__Problem description__: Check every line of the data for the string "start" and copy the ones that have it.

★ ★ ★ ★

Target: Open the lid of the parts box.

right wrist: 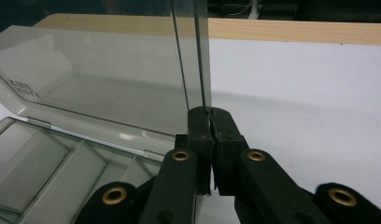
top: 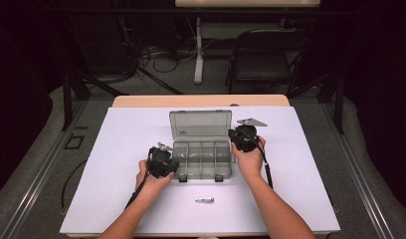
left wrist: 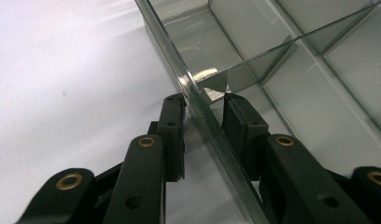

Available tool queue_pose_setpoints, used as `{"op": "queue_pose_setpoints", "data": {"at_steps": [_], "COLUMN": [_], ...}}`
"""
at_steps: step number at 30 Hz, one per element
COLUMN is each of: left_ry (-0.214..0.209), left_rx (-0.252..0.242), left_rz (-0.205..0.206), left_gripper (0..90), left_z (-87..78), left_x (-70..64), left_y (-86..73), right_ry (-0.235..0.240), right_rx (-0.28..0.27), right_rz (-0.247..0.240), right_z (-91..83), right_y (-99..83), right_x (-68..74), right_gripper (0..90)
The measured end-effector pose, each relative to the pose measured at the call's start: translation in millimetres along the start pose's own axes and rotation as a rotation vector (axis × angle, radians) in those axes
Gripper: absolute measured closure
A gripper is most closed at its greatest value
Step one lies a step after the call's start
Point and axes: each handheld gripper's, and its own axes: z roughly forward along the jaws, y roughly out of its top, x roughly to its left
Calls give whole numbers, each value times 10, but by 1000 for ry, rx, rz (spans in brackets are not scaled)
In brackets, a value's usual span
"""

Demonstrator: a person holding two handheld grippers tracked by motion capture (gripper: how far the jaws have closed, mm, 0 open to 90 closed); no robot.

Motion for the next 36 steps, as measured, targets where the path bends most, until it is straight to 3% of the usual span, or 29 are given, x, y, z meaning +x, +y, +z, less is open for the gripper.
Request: {"op": "queue_pose_setpoints", "data": {"at_steps": [14,19,29,36], "left_ry": [1,1,-2,-2], "left_rx": [-1,0,3,2], "left_rz": [-1,-2,-1,-1], "left_gripper": [698,698,698,698], "left_z": [-1,-2,-3,-3], "left_x": [1,1,4,3], "left_y": [-2,-3,-1,-1], "right_ry": [-30,-29,-66,-65], "right_rx": [60,83,139,161], "right_rz": [3,33,47,63], "right_z": [107,147,254,291], "right_y": [119,153,232,252], "right_x": [0,-17,-4,-18], "right_gripper": [884,887,891,894]}}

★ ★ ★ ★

__Expected answer__:
The measured end-effector pose, each relative to the pose measured at the call's start: translation in millimetres along the start pose's own axes and rotation as a rotation vector (axis × angle, radians) in those axes
Step one lies a step after the call's start

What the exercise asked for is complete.